Vanessa Obenewaa Antwi Doe studies the effect of the second-hand clothing market on Ghanaian seamstresses

Prepare for the Expo

Vanessa Obenewaa Antwi Doe lived in Ghana for seven years, enjoying bespoke clothing created by local seamstresses, but she and her friends also wore second-hand, fast-fashion clothes that arrived in ports across the country from afar.

Now a master’s student at Ohio University studying communication and social change, Doe asks questions about the lives and livelihoods of seamstresses, the economics of free-market capitalism, and more. She will speak about her research, “Implications of the second-hand clothing market of fast fashion on seamstresses in the Ghanaian textile industry”, at the student exhibition on April 7.

“I have always wondered how the massive importation of cheap second-hand clothes affects seamstresses. I chose to embark on this project because I am an American-born Ghanaian who has seen the effects of fast fashion during my stay in Ghana from 2013 to 2020,” said Doe, an MA student in Communication and Development Studies at the Center for International Studies.

“I was introduced to both cultures, getting tailored clothes for occasions, special programs, school and work, while experiencing the ‘first pick’ (best of the lot) of clothes second-hand in Accra markets,” said Doe, who is also pursuing a graduate certificate in Women, Gender and Sexuality Studies at the College of Arts and Sciences.

Doe’s study explores the effect that the mass-produced fast fashion second-hand clothing market has on the businesses and livelihoods of seamstresses in Ghana. And one of his areas of interest is questions of formal and non-formal education within the profession. Drawing on 12 semi-structured interviews in Ghana’s capital, Accra, she says the background, location, skills and training of seamstresses all impact seamstresses’ businesses and livelihoods.

“The results suggest that there are both positive and negative impacts of the fast fashion second-hand market. Moreover, it shows that education is complicated, as formal and non-formal training pathways are accepted in the bespoke industry,” says Doe. “Furthermore, fast fashion is described as one of the many ways neoliberalism affects the economy and the flow of materials between North and South.”

One outcome of his work could be that “policy makers and development planners can use the information presented in this work to support legislation and programming that restricts imports of damaged second-hand clothing into Ghana in order to reduce the influx of textile waste shipped to the country on a daily basis through the ports,” she said.

Doe noted that the best part of her project “was hearing the seamstresses’ stories and listening to their perspective. So often their perceptions are ignored by assumptions. So it was fun to hear from they their thoughts on research.”

She also thanks for the mentorship of her thesis committee, Risa Whitson and Edna Wangui from the Department of Geography at the College of Arts and Sciences and Saumya Pant from the School of Media Arts and Studies at the Scripps College of Communication. “They all played a very important role in my research and they inspired me in various ways,” she said.

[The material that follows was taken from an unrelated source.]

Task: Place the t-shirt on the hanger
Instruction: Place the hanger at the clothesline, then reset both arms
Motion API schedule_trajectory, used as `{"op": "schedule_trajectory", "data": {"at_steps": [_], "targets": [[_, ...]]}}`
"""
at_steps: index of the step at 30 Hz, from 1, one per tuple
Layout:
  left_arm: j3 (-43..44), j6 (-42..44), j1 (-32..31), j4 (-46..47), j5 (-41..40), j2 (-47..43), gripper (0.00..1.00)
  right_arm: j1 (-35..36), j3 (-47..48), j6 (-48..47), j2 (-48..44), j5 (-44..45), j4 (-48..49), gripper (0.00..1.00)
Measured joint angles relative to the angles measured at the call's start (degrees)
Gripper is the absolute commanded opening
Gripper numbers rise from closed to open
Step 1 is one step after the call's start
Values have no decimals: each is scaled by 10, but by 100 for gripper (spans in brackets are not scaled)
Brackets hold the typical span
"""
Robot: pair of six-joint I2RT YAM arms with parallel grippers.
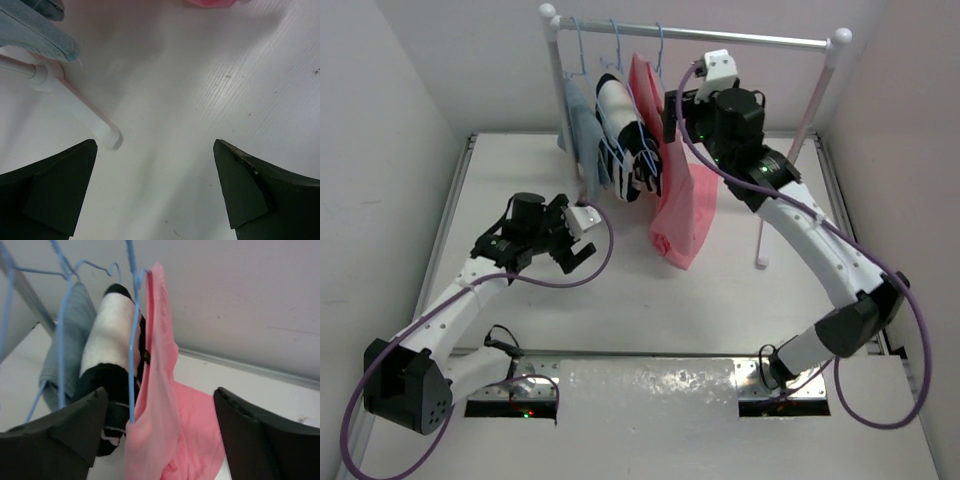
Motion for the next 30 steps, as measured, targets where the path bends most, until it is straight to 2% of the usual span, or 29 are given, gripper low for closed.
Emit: {"op": "schedule_trajectory", "data": {"at_steps": [1, 6, 10, 13, 16, 19, 23, 26, 30], "targets": [[0, 0, 0, 0, 0, 0, 100, 0, -2, 0, -15, -8, -4, 99], [0, -15, 2, 4, -1, 0, 100, 0, -50, -2, -131, -28, -6, 99], [-9, -48, 7, 20, -7, -10, 100, -10, -130, -10, -247, 47, -32, 99], [-27, -91, 11, 33, -29, -26, 100, -55, -203, -2, -315, 130, -77, 99], [-46, -131, 14, 41, -58, -38, 100, -141, -318, 32, -376, 159, -140, 99], [-70, -164, 17, 50, -86, -57, 100, -188, -445, 71, -411, 169, -201, 99], [-106, -194, 26, 68, -128, -90, 100, -192, -599, 128, -418, 150, -244, 99], [-146, -208, 38, 95, -180, -119, 100, -192, -677, 162, -438, 129, -254, 99], [-204, -220, 70, 128, -232, -148, 100, -192, -733, 214, -473, 128, -223, 99]]}}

“My committee chair is Dr. Whitson, who has been instrumental in guiding me through my research journey, giving me excellent suggestions for my overall project, and ensuring that I produce my best Dr. Wangui was amazing in inspiring me to think about a project that would be important for the overall gender and environment climate in Africa especially in Ghana She was one of the most great inspirations for this project,” Doe said.

“Dr Pant, my program director, always reminds me to think development and think about the main tenant of CommDev, which is the participatory approach in creating a dialogue where people can share their problems and suggest their own solutions to problems.. I learned so much working with these three teachers. They were more than just teachers to me, they were my mentors.